■ ASSIGNMENT ■
The answer must consist only of the lines from the line with "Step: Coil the" to the line with "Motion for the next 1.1", both included, exactly as they stand below.
------ DATA SUPPLIED ------
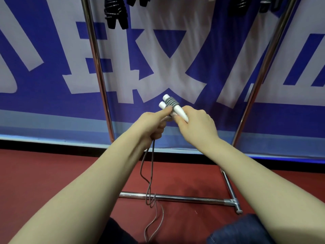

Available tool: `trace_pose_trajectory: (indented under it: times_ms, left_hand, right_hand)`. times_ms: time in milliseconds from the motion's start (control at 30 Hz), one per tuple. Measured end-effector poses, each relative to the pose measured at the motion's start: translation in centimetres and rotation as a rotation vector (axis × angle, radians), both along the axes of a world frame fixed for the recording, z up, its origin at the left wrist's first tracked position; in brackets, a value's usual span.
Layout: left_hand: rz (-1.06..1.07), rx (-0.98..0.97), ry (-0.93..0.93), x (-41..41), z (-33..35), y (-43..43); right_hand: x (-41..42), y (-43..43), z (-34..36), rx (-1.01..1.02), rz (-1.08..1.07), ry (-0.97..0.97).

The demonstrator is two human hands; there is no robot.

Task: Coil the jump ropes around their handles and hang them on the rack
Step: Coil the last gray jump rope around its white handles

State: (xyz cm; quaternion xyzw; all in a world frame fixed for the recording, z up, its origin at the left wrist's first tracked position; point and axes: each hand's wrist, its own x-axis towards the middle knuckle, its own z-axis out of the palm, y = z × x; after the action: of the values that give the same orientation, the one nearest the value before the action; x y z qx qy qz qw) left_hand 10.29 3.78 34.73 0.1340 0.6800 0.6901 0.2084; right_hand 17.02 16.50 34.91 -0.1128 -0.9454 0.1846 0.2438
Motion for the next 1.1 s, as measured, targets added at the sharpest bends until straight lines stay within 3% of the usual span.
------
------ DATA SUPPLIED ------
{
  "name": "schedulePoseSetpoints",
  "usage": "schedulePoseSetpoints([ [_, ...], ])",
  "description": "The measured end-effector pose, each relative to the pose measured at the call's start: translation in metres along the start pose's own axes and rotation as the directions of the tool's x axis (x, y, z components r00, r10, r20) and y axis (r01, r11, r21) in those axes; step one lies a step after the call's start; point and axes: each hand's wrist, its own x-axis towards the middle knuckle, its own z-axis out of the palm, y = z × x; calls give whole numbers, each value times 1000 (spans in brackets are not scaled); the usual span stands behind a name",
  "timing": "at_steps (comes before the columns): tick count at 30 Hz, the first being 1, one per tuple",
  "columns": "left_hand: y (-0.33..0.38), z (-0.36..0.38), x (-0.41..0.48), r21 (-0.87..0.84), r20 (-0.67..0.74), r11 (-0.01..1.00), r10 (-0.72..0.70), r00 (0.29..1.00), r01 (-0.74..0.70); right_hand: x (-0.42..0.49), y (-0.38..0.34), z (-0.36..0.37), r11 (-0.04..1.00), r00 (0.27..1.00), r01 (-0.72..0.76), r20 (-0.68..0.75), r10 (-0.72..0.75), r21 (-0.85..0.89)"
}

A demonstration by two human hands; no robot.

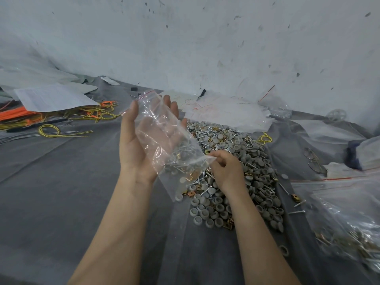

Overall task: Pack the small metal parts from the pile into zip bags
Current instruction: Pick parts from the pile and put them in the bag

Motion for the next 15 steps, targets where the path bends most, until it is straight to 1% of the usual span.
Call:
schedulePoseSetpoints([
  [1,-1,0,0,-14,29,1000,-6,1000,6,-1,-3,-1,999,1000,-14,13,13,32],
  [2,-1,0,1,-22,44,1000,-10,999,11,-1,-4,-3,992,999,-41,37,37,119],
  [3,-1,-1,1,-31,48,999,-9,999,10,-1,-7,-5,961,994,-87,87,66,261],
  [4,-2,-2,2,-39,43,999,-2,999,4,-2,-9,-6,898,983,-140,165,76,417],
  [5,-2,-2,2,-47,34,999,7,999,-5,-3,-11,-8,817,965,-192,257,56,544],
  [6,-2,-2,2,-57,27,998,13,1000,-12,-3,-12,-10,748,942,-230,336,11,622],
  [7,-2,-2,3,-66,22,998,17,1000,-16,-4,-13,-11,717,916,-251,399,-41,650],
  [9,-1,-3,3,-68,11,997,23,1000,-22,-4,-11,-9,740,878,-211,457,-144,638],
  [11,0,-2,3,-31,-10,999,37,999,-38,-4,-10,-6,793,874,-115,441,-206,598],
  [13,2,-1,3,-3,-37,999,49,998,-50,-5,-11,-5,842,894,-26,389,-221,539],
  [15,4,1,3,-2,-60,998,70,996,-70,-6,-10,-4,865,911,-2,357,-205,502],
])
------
■ EXERCISE RESPONSE ■
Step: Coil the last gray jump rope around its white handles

State: (xyz cm; quaternion xyzw; all in a world frame fixed for the recording, z up, its origin at the left wrist's first tracked position; point and axes: each hand's wrist, its own x-axis towards the middle knuckle, its own z-axis out of the palm, y = z × x; after the action: of the values that give the same orientation, the one nearest the value before the action; x y z qx qy qz qw) left_hand 10.29 3.78 34.73 0.1340 0.6800 0.6901 0.2084; right_hand 17.02 16.50 34.91 -0.1128 -0.9454 0.1846 0.2438
Motion for the next 1.1 s, as measured, targets added at the sharpest bends until straight lines stay within 3% of the usual span.

None of the exercise remains to be done.